### Task instructions
Pictures stay out. Everything else in the listing below gets written out exactly.

Dataset excerpt START

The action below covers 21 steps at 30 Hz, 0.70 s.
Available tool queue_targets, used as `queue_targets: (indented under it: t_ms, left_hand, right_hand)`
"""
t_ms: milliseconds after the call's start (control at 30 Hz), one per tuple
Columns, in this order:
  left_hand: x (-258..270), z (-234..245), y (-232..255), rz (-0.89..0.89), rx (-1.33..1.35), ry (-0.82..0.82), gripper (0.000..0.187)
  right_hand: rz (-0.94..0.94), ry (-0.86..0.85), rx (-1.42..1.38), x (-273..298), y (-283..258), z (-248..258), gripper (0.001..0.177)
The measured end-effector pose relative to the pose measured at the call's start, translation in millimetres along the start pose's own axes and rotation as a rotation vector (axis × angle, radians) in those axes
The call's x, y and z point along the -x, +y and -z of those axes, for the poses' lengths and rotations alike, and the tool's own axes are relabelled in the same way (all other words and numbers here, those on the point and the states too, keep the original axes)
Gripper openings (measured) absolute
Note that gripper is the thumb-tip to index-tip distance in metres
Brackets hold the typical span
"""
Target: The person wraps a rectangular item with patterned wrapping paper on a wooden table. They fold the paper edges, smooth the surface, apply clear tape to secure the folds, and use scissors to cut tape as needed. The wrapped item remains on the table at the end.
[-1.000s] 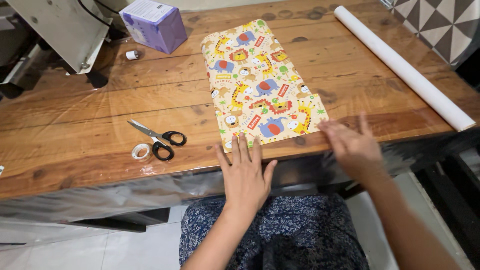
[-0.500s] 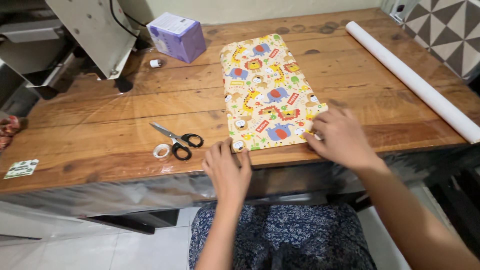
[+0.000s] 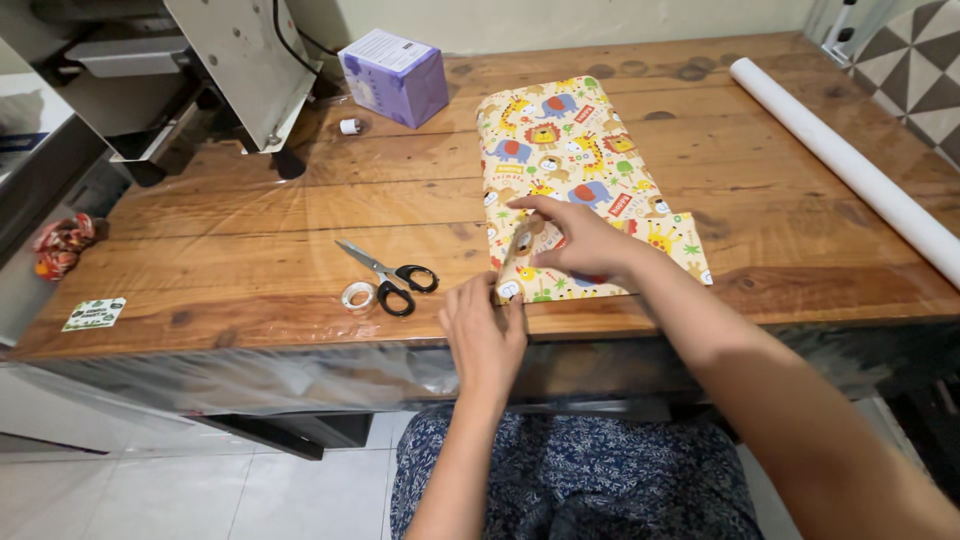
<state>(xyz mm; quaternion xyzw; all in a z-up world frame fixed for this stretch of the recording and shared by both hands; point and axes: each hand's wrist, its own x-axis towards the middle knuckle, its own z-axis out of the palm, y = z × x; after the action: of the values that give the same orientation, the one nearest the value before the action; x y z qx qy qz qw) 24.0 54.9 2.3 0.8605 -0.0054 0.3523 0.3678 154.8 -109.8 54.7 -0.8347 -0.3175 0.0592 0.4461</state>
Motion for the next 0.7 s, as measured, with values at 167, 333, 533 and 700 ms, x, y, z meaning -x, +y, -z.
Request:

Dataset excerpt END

### Task response
The action below covers 21 steps at 30 Hz, 0.70 s.
Available tool queue_targets, used as `queue_targets: (indented under it: t_ms, left_hand, right_hand)`
"""
t_ms: milliseconds after the call's start (control at 30 Hz), one per tuple
Columns, in this order:
  left_hand: x (-258..270), z (-234..245), y (-232..255), rz (-0.89..0.89), rx (-1.33..1.35), ry (-0.82..0.82), gripper (0.000..0.187)
  right_hand: rz (-0.94..0.94), ry (-0.86..0.85), rx (-1.42..1.38), x (-273..298), y (-283..258), z (-248..258), gripper (0.001..0.177)
The measured end-effector pose relative to the pose measured at the call's start, translation in millimetres along the start pose's own axes and rotation as a rotation vector (axis × angle, radians) in those axes
The call's x, y and z point along the -x, +y and -z of those axes, for the poses' lengths and rotations alike, and the tool's own axes are relabelled in the same way (all other words and numbers here, those on the point and the states too, keep the original axes)
Gripper openings (measured) absolute
Note that gripper is the thumb-tip to index-tip distance in metres
Brackets hold the typical span
"""
Target: The person wraps a rectangular item with patterned wrapping paper on a wooden table. They fold the paper edges, smooth the surface, apply clear tape to secure the folds, and use scissors to cut tape as needed. The wrapped item remains on the table at the end.
[-1.000s] 
[-0.500s] 
[+0.000s] 
<state>(xyz mm; quaternion xyzw; all in a z-up world frame fixed for this stretch of the recording and shared by both hands; point and axes: each hand's wrist, its own x-axis towards the middle knuckle, its own z-axis out of the palm, y = z × x; after the action: of the values that give the same orientation, the one nearest the value before the action; x y z qx qy qz qw) 24.0 54.9 2.3 0.8605 -0.0054 0.3523 0.3678 154.8 -109.8 54.7 -0.8347 -0.3175 0.0592 0.4461</state>
Motion for the next 0.7 s, as measured, with values at 167, 333, 533 and 700 ms, x, y, z meaning -x, +y, -z.
Request:

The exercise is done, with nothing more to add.